• [The problem] Quote precisely the final stretch of the listing: start at the line containing "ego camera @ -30" and stop after the last line.

• [Information provided]
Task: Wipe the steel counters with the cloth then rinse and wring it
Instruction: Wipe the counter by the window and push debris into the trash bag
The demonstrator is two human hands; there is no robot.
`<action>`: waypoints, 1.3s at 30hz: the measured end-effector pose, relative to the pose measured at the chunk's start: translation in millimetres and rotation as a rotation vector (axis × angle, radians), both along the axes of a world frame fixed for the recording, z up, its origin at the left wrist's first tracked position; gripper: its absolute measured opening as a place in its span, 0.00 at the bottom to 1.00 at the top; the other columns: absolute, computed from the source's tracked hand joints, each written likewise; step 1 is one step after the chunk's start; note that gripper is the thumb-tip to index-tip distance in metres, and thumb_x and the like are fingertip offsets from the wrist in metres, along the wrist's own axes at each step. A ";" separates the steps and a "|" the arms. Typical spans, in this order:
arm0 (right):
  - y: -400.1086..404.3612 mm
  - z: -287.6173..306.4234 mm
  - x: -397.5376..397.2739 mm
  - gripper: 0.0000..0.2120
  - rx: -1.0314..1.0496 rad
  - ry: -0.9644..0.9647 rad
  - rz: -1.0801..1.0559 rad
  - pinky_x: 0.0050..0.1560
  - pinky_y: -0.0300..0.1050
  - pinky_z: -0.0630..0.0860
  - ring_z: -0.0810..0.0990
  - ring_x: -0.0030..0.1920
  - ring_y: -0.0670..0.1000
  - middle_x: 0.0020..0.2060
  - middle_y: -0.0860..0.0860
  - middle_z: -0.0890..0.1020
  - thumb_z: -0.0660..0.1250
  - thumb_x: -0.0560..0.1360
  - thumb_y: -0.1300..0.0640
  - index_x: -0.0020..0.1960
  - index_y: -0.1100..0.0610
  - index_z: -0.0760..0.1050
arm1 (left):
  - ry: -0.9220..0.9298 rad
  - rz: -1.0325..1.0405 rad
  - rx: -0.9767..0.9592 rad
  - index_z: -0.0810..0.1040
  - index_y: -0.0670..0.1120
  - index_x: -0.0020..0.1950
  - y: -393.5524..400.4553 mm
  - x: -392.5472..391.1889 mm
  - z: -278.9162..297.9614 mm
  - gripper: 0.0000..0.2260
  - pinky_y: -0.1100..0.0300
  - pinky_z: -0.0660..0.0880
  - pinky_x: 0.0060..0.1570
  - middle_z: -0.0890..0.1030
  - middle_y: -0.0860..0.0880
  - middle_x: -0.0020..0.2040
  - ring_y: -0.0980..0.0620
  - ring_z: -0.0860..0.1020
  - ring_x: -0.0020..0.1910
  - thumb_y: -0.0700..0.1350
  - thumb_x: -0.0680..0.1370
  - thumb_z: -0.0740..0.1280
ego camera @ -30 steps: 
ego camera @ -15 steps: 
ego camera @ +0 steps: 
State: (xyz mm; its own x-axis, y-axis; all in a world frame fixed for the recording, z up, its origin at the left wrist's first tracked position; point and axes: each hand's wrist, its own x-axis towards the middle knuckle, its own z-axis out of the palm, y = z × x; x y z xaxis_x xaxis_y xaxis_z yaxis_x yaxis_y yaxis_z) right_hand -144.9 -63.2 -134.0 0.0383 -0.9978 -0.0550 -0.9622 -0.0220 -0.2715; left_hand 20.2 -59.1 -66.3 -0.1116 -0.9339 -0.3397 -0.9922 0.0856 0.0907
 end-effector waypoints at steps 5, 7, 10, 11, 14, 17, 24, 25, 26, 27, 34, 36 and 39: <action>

• [Written reply]
ego camera @ -30 steps: 
ego camera @ -15 steps: 
ego camera @ +0 steps: 
State: (xyz mm; its own x-axis, y-axis; all in a world frame fixed for the recording, z up, its origin at the left wrist's first tracked position; point and axes: each hand's wrist, its own x-axis towards the middle knuckle, its own z-axis out of the palm, y = z × x; x y z xaxis_x xaxis_y xaxis_z yaxis_x yaxis_y yaxis_z) right_hand -144.9 -63.2 -134.0 0.0383 -0.9978 -0.0550 -0.9622 -0.0220 -0.2715; left_hand 20.2 -59.1 -66.3 -0.1116 -0.9339 -0.3397 -0.9922 0.0856 0.0907
 end-effector waypoints at steps 5, 7, 10, 11, 14, 17, 24, 25, 26, 27, 34, 36 and 39: <action>

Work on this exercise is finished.